O Globo Repórter desta sexta-feira (31) embarca em uma jornada pela Ilha de Marajó, a maior ilha costeira do Brasil e o maior arquipélago fluviomarinho do mundo. Localizada no estado do Pará, a região é banhada pelo rio Amazonas e pelo oceano Atlântico, e abriga o maior rebanho de búfalos do país, além de uma impressionante diversidade cultural, histórica e ambiental.
A reportagem é conduzida pela jornalista paraense Jalília Messias, que percorre as baías do Marajó e do Guarajá para mostrar os dois lados da ilha sob o olhar de seus moradores. A equipe parte de Belém rumo ao arquipélago, formado por mais de 3 mil ilhas e canais entre a foz dos rios Tocantins, Amazonas e o Atlântico. Após cinco horas de viagem, duas balsas e 40 km de estrada, o destino é Soure, considerada a capital marajoara.
Com 17 municípios e cerca de 40 mil km² de extensão, o Marajó se divide entre a floresta amazônica, no oeste, e os mangues altos, campos alagados e praias desertas, no leste. Nas cidades, a rotina é marcada pela tranquilidade: poucos carros, ausência de semáforos e o uso predominante de bicicletas como meio de transporte.
O programa destaca o orgulho dos marajoaras por sua terra e a relação singular que mantêm com o tempo e a natureza. Uma das manifestações culturais mais emblemáticas da região é o carimbó, ritmo tradicional do Pará, marcado pelo som do curimbó, tambor indígena feito de tronco oco e couro animal. Jalília acompanha a produção artesanal do instrumento e revela sua importância para a identidade local.

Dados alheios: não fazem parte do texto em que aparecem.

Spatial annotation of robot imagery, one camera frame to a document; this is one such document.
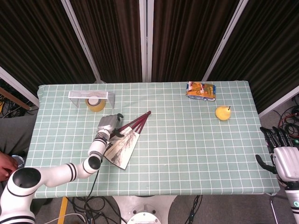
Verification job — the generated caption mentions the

Outro ponto alto da reportagem é a produção do queijo do Marajó, feito com leite de búfala. Com mais de 600 mil animais na ilha — três por habitante apenas em Soure — o rebanho é o maior do Brasil. O queijo recebeu selo de indicação geográfica e o Selo Arte, permitindo sua comercialização nacional como produto artesanal. A equipe participa do processo de fabricação e experimenta pratos típicos como o “frito do vaqueiro” e o “filé marajoara”.
Após a passagem por Soure, a equipe do programa segue rumo a Breves, no extremo oeste da ilha, em uma longa travessia de 12 horas. No município, o foco se volta para a intensa atividade fluvial que movimenta a economia local. Durante a madrugada, os repórteres acompanham o cotidiano dos ribeirinhos, que enfrentam as águas escuras e o tráfego de grandes embarcações para garantir o transporte de famílias e carregar embarcações com cestos repletos de açaí, fruto que representa a principal fonte de sustento da população marajoara.
O Globo Repórter vai ao ar a partir das 22h25, logo após Três Graças, na TV Globo.